Point to functions with different arguments using the same pointer

Question

I am trying to build a parser to a given input, there are 8 possible commands. So I figured that instead of using the ugly technique of a case switch block like that:

switch(command)
case cmd1:
.... /*call a function that do cmd1*/
case cmd2
..../*call a function that do cmd2*/

I will define in a header an array of structs, each one contains the name of the function, and a pointer to a function:

typedef struct command_info
{
    char *name;
    void (*func)(int)
};
command_info command_table[] = {{"func1", &func1}, {"func2", &func2} }

So that I can switch to the more elegant:

int i;
for(i = 0; i < COMMAND_TABLE_LENGTH; i++)
  if(!strcmp(command_table[i].name, command))
     command_table[i].func(2);

My only problem is, that the functions have different parameters (all return void).
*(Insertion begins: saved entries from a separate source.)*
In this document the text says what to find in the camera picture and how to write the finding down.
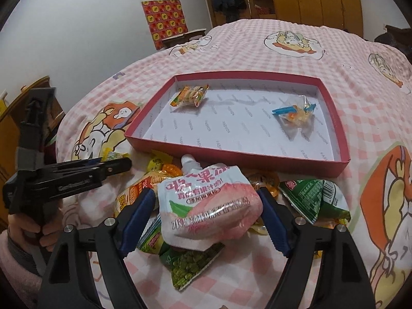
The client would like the orange rice cracker pack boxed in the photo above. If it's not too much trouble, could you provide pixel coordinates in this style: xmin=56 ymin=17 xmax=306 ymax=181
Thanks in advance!
xmin=114 ymin=170 xmax=172 ymax=217

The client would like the green pea snack bag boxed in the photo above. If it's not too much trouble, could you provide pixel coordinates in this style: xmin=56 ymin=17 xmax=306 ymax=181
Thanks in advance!
xmin=160 ymin=243 xmax=225 ymax=291

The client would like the pink peach jelly pouch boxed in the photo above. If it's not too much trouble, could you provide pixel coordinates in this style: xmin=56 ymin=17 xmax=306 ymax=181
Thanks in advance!
xmin=157 ymin=154 xmax=263 ymax=251

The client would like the small yellow snack packet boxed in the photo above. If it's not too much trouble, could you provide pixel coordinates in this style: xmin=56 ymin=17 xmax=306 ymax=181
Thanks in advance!
xmin=147 ymin=156 xmax=164 ymax=172

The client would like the pink fuzzy sleeve forearm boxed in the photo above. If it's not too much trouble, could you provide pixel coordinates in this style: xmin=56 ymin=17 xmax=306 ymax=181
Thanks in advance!
xmin=1 ymin=230 xmax=42 ymax=308

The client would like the person's left hand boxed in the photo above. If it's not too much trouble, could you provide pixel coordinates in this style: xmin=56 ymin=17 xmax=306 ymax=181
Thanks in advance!
xmin=8 ymin=202 xmax=64 ymax=252

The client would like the orange green gummy packet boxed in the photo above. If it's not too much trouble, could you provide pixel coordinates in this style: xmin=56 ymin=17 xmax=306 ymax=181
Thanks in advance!
xmin=170 ymin=84 xmax=209 ymax=108

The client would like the orange jelly cup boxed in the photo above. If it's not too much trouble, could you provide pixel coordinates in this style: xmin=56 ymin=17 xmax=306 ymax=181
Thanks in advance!
xmin=245 ymin=171 xmax=280 ymax=199

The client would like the dark wooden side table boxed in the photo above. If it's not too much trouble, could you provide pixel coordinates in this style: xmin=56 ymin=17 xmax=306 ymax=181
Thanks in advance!
xmin=161 ymin=29 xmax=206 ymax=48

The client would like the red shallow cardboard box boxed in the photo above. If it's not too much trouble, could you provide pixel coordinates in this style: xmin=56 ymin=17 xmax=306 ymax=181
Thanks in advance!
xmin=126 ymin=71 xmax=350 ymax=178

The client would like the clear candy bag blue clip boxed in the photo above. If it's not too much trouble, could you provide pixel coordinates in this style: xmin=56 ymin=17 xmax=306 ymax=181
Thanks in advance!
xmin=272 ymin=95 xmax=316 ymax=132

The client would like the pink checkered bed quilt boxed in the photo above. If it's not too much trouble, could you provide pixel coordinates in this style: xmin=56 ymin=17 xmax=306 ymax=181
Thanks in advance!
xmin=57 ymin=20 xmax=411 ymax=308

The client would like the dark wooden headboard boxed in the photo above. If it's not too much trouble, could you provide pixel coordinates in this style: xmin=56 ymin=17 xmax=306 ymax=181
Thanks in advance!
xmin=374 ymin=25 xmax=412 ymax=56

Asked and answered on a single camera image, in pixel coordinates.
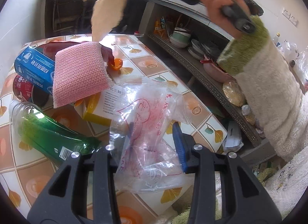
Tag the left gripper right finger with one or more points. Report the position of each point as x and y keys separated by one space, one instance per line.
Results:
x=225 y=189

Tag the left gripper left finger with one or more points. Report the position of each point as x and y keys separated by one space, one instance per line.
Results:
x=64 y=198

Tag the clear printed plastic bag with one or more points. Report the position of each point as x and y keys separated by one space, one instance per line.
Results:
x=142 y=115

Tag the green plastic bottle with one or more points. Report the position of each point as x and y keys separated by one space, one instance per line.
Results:
x=54 y=140

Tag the red drink can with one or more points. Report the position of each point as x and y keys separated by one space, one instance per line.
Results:
x=27 y=92

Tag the blue cling film box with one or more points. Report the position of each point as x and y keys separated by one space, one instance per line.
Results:
x=36 y=68

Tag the red snack bag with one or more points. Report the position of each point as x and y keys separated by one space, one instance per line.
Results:
x=84 y=49

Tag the fleece sleeve right forearm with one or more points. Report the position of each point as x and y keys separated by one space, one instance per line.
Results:
x=278 y=103

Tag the person's right hand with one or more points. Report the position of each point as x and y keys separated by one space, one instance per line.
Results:
x=215 y=15

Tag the stacked green white bowls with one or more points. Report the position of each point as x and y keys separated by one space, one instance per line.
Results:
x=180 y=37

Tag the yellow white paper box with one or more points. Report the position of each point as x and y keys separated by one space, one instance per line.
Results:
x=99 y=108

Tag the pink plastic basin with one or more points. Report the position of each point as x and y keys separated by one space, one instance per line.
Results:
x=216 y=71

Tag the bag of yellow grains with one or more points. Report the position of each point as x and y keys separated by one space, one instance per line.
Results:
x=234 y=93

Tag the pink knitted cloth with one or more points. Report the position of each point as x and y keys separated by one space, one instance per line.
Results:
x=77 y=77

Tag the white wall socket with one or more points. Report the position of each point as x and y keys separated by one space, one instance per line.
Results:
x=286 y=13

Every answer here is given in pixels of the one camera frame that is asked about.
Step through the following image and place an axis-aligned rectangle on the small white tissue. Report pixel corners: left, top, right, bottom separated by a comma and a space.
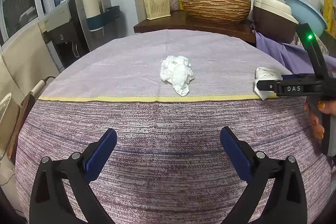
254, 67, 283, 101

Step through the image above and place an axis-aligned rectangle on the right hand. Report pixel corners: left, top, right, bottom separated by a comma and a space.
303, 100, 336, 140

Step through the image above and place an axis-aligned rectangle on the purple floral cloth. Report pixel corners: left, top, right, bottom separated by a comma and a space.
254, 31, 314, 74

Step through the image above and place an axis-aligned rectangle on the wooden counter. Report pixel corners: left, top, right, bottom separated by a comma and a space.
133, 11, 256, 44

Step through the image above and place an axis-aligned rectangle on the brown cream rice cooker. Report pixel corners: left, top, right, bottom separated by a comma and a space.
252, 0, 298, 44

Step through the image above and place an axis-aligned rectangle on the light blue plastic basin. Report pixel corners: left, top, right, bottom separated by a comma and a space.
284, 0, 327, 37

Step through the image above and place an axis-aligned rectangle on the yellow wrap roll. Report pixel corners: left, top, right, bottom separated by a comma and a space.
323, 0, 333, 32

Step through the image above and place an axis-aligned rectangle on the crumpled white tissue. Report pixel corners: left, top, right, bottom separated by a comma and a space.
159, 56, 195, 97

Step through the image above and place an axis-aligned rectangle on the woven brown basin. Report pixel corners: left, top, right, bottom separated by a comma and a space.
180, 0, 251, 24

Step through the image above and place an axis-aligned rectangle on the cream utensil holder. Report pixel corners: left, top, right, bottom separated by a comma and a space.
143, 0, 171, 20

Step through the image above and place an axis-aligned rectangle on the water dispenser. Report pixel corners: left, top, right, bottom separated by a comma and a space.
39, 0, 120, 71

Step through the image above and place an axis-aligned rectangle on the window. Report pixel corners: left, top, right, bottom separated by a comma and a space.
0, 0, 43, 49

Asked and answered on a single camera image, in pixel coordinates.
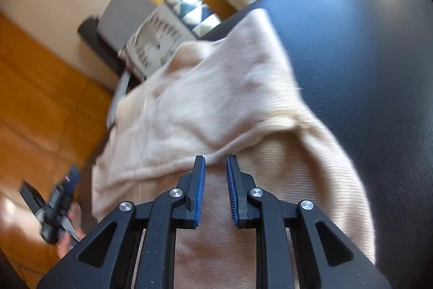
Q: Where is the tiger print cushion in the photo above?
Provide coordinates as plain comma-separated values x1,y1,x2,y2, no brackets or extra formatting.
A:
118,0,221,82

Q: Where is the person left hand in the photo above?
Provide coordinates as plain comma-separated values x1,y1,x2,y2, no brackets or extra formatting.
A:
57,202,85,260

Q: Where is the beige knitted sweater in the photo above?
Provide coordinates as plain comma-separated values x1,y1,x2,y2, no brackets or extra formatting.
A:
92,9,376,288

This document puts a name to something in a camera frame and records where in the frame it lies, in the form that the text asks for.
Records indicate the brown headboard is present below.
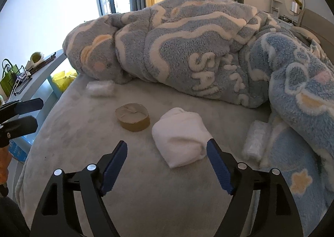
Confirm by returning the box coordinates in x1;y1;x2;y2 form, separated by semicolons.
297;8;334;63

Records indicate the green slipper on desk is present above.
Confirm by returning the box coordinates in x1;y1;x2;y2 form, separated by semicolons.
25;52;44;70

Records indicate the white desk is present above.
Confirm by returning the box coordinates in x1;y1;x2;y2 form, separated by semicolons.
9;49;67;137

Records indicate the brown tape roll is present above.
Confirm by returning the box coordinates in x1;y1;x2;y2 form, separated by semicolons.
115;103;151;132

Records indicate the green paper bag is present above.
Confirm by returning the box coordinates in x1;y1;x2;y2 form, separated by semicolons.
1;59;19;98

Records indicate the white sock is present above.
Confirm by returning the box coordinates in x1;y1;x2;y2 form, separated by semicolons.
152;107;212;169

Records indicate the blue box on floor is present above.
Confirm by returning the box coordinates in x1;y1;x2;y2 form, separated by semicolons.
9;137;32;163

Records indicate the clear plastic wrapper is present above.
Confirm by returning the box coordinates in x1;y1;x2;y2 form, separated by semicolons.
242;120;271;162

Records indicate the blue fleece blanket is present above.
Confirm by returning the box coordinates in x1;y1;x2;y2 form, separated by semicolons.
62;0;334;164

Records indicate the yellow plastic bag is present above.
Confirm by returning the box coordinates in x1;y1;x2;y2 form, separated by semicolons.
52;70;78;93

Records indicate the round mirror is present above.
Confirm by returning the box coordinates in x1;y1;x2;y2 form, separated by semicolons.
284;0;305;16
This is not a problem for me since I can check if the function is func1 or func2 search for one int argument for example, and if it is func3 or func4 search for two (still more compact than case switch ). But the function pointer only points to a function with a certain type and amount of arguments. How can I make a universal pointer that can point to any function?

Answer 1

But the function pointer only points to a function with a certain type and amount of arguments.
How can I make a universal pointer that can point to any function?

In OP's limited case, use void (*func)() .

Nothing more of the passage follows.